## What you are asked to do
Which lines below contain the word "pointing"? Copy each of them.

## Provided material
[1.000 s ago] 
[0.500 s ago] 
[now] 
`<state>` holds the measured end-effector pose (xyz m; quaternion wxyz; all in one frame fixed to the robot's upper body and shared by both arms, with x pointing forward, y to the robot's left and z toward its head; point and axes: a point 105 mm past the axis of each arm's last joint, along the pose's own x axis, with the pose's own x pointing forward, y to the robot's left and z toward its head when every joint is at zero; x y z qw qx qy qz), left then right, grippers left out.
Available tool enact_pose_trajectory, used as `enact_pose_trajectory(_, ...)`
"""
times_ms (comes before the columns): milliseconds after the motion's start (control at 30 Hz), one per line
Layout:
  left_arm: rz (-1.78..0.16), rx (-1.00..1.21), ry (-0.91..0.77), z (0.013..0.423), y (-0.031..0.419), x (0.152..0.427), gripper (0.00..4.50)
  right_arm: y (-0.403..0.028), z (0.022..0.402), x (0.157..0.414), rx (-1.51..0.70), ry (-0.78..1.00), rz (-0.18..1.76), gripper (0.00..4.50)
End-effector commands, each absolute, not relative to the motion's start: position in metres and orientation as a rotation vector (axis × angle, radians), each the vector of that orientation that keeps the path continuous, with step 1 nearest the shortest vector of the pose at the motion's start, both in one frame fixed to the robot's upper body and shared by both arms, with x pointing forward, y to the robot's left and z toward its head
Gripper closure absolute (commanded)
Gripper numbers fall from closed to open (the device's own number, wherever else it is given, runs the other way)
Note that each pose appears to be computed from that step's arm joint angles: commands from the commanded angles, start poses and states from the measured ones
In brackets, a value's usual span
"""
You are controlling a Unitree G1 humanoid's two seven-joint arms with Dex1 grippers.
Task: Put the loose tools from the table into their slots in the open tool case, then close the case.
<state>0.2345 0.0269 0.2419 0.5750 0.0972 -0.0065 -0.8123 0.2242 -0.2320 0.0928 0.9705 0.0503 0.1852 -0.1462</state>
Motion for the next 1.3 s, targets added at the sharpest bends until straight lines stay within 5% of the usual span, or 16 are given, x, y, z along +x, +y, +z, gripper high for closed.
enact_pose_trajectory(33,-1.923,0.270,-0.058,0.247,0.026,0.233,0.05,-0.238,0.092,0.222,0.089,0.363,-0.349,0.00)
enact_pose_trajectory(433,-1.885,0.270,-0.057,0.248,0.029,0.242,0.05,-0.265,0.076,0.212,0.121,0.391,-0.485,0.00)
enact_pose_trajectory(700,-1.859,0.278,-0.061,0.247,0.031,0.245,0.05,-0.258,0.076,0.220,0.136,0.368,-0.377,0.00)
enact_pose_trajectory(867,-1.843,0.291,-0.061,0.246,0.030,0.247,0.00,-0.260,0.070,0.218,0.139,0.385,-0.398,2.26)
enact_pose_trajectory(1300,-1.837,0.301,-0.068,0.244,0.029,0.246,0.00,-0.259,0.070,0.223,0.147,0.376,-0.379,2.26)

## Task output
`<state>` holds the measured end-effector pose (xyz m; quaternion wxyz; all in one frame fixed to the robot's upper body and shared by both arms, with x pointing forward, y to the robot's left and z toward its head; point and axes: a point 105 mm past the axis of each arm's last joint, along the pose's own x axis, with the pose's own x pointing forward, y to the robot's left and z toward its head when every joint is at zero; x y z qw qx qy qz), left then right, grippers left out.
End-effector commands, each absolute, not relative to the motion's start: position in metres and orientation as a rotation vector (axis × angle, radians), each the vector of that orientation that keeps the path continuous, with step 1 nearest the shortest vector of the pose at the motion's start, both in one frame fixed to the robot's upper body and shared by both arms, with x pointing forward, y to the robot's left and z toward its head

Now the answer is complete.